Another reflection I had after the gathering and in some conversation with Leigh Blackall were about designing and running web2.0 events to model full participation, engagement and trustworthiness.
– An asynchronous platform was established for the event to initiate and sustain participant dialogue before, during and after the F2F event
– Participants both F2F and online can pose questions and state what they would like to talk about before the F2F event.
– At the event, as well as the invited panel presenting their ideas and the audience asking questions or making additional statements, small groups of 4 participants would share what insights they valued from the presenters and what themes or questions are emerging for them. The asynchronous platform would now be used synchronously with an input screen and keyboard for each small group (eg iPad) to crowd source the top themes and questions to explore in conversation between the panel and the live and virtual audience.

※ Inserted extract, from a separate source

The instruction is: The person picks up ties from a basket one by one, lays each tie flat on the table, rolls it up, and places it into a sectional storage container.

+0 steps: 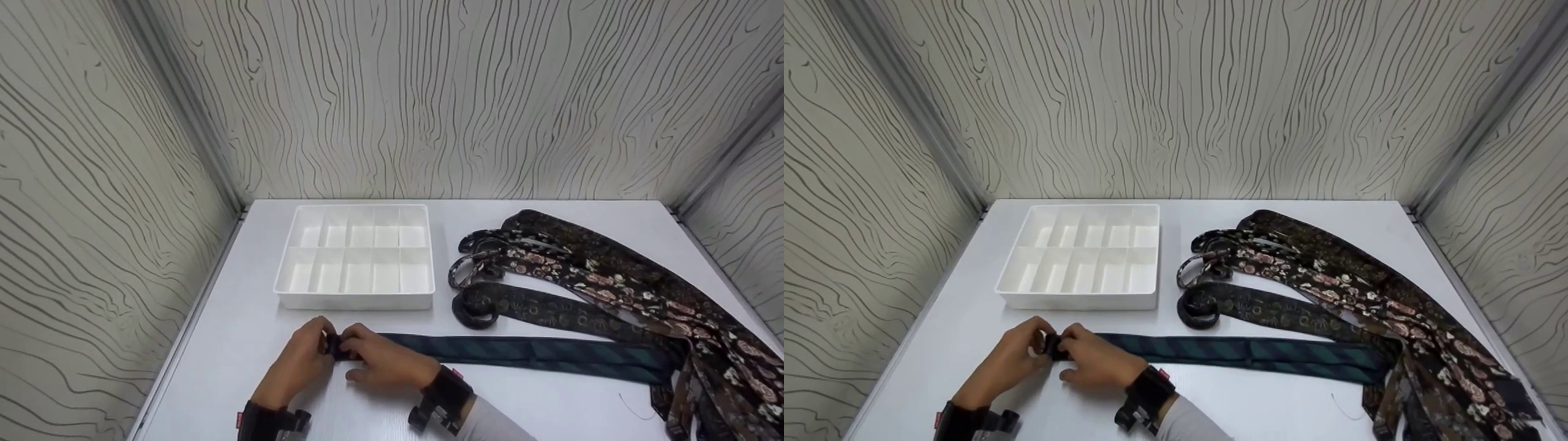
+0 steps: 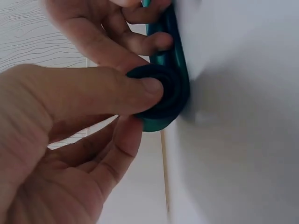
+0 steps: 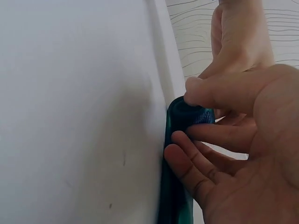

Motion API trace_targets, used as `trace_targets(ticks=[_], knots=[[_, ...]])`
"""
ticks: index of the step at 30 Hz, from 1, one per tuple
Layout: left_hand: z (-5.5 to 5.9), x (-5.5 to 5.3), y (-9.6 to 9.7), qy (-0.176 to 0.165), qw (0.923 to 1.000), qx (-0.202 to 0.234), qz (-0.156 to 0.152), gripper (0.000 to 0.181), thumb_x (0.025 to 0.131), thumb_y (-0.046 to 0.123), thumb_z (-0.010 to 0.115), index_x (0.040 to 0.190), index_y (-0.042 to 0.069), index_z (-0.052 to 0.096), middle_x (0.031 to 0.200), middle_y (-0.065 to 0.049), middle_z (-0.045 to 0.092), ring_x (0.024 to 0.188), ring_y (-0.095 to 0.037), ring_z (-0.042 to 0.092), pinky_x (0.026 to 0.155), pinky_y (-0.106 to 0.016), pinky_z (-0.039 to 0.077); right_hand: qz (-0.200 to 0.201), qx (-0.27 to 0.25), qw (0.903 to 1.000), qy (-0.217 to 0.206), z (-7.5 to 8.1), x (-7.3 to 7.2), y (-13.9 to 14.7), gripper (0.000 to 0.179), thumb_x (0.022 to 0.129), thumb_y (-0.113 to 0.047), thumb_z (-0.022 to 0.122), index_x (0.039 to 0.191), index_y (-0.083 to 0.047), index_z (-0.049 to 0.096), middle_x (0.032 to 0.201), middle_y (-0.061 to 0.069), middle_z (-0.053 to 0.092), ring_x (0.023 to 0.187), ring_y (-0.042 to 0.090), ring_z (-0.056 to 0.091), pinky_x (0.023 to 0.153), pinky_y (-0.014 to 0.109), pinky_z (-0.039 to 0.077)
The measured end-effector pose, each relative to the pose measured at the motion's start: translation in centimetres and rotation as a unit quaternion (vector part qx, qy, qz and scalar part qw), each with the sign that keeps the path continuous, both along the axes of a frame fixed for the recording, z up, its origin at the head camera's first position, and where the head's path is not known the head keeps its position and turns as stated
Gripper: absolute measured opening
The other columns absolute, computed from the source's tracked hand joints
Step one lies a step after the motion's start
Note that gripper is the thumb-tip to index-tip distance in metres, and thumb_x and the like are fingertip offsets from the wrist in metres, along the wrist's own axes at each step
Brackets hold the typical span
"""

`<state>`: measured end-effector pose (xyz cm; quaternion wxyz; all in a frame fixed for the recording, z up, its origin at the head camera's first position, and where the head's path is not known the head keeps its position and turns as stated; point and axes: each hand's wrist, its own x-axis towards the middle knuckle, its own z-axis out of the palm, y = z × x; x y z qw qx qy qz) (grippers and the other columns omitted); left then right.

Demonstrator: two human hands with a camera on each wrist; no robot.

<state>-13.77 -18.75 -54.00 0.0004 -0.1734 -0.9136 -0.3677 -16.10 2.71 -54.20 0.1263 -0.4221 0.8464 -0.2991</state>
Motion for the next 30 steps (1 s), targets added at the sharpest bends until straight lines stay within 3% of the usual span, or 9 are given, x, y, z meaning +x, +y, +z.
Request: trace_targets(ticks=[2, 6, 10, 15, 19, 22, 27, 30], knots=[[0.1, -0.1, 0.3, -0.002, 1.0, 0.001, -0.001, 0.03, 0.08, -0.015, 0.072, 0.104, 0.004, 0.066, 0.099, -0.005, 0.065, 0.088, -0.016, 0.059, 0.075, -0.027, 0.052, -0.015, 0.004, 0.9997, 0.018, -0.1, 0.0, -0.1, 0.029, 0.097, -0.015, 0.076, 0.123, -0.003, 0.073, 0.139, 0.006, 0.058, 0.117, 0.009, 0.062, 0.103, 0.019, 0.051], [-0.2, 0.0, 0.8, 0.028, 0.999, -0.035, -0.003, 0.027, 0.083, -0.007, 0.08, 0.103, 0.01, 0.075, 0.108, -0.001, 0.067, 0.102, -0.018, 0.057, 0.085, -0.033, 0.054, -0.089, -0.009, 0.9946, 0.051, -0.3, -0.1, -0.4, 0.018, 0.097, -0.021, 0.077, 0.109, -0.008, 0.074, 0.122, 0.001, 0.062, 0.102, 0.008, 0.064, 0.09, 0.02, 0.055], [-0.7, 0.1, 0.9, 0.038, 0.9966, -0.073, 0.01, 0.026, 0.084, 0.004, 0.086, 0.105, 0.018, 0.078, 0.11, 0.005, 0.067, 0.104, -0.016, 0.054, 0.088, -0.035, 0.054, -0.141, -0.023, 0.9883, 0.054, -0.4, -0.3, -0.6, 0.026, 0.097, -0.03, 0.078, 0.111, -0.011, 0.069, 0.112, -0.002, 0.063, 0.091, 0.006, 0.062, 0.081, 0.021, 0.054], [-0.5, 0.0, 0.9, 0.026, 0.9964, -0.078, 0.023, 0.032, 0.083, 0.006, 0.087, 0.106, 0.015, 0.067, 0.104, 0.002, 0.065, 0.1, -0.015, 0.055, 0.086, -0.035, 0.056, -0.15, 0.001, 0.986, 0.072, -0.6, -0.7, -0.5, 0.034, 0.091, -0.04, 0.083, 0.111, -0.016, 0.072, 0.103, -0.006, 0.067, 0.085, 0.002, 0.058, 0.075, 0.02, 0.051], [-0.5, 0.0, 0.8, 0.025, 0.9966, -0.078, -0.001, 0.037, 0.082, 0.001, 0.085, 0.109, 0.015, 0.066, 0.111, 0.002, 0.063, 0.106, -0.016, 0.057, 0.09, -0.037, 0.056, -0.156, 0.008, 0.9837, 0.088, -0.7, -0.9, -0.2, 0.034, 0.087, -0.043, 0.086, 0.106, -0.018, 0.074, 0.099, -0.008, 0.066, 0.084, 0.002, 0.057, 0.073, 0.02, 0.049], [-0.6, 0.0, 0.7, 0.03, 0.9967, -0.073, -0.022, 0.037, 0.081, -0.005, 0.083, 0.11, 0.015, 0.07, 0.116, 0.003, 0.063, 0.108, -0.017, 0.057, 0.089, -0.036, 0.056, -0.154, 0.014, 0.9837, 0.092, -0.8, -1.0, 0.1, 0.034, 0.087, -0.041, 0.086, 0.11, -0.018, 0.075, 0.102, -0.007, 0.065, 0.088, 0.003, 0.058, 0.075, 0.022, 0.051], [-0.5, -0.3, 1.0, 0.04, 0.9973, -0.052, -0.031, 0.037, 0.08, -0.005, 0.081, 0.112, 0.012, 0.072, 0.116, 0.001, 0.064, 0.108, -0.019, 0.059, 0.092, -0.037, 0.057, -0.149, 0.011, 0.9845, 0.092, -1.0, -1.0, 0.4, 0.031, 0.089, -0.03, 0.085, 0.116, -0.018, 0.076, 0.107, -0.006, 0.066, 0.096, 0.006, 0.061, 0.083, 0.025, 0.055], [-0.5, -0.4, 1.2, 0.016, 0.9991, -0.02, -0.033, 0.041, 0.081, -0.004, 0.08, 0.117, 0.01, 0.067, 0.121, -0.003, 0.062, 0.108, -0.021, 0.065, 0.092, -0.038, 0.059, -0.154, 0.003, 0.9851, 0.076, -1.3, -1.0, 0.7, 0.028, 0.089, -0.025, 0.085, 0.115, -0.017, 0.076, 0.105, -0.006, 0.066, 0.096, 0.006, 0.063, 0.086, 0.027, 0.056]])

– As well as tweeting activity that records short statements of what was said and maybe links to references there was the capacity with the asynchronous platform for deeper reflections and critical thinking about emerging patterns and themes during and after the event.
– After the F2F event, trust and participation would be sustained in a 48hour (say) window of ongoing engagement from the panel, the hosts and the audience using the asynchronous platform and some specific debrief questions (eg what words and insights most resonated with you, what was unexpected, What made you hopeful or excited? Where did you or we experience a breakthrough? What is the significance of what we did during this session? What aspect of what you said or heard is the most vital? How would you describe what we did in this session to people who could not participate? What is your next step?)
– After the 48hour period after the F2F event the whole F2F and asynchronous event is deemed to have concluded and participants have no more obligations to each other. Those that want to sustain further conversation can do so via their own channels.
What could be a platform for sustaining this asynchronous and live F2F conversation?
What are some other ways to welcome and model engagement and participation both live and virtual?
That’s enough for now. I’ll listen to what others think and share.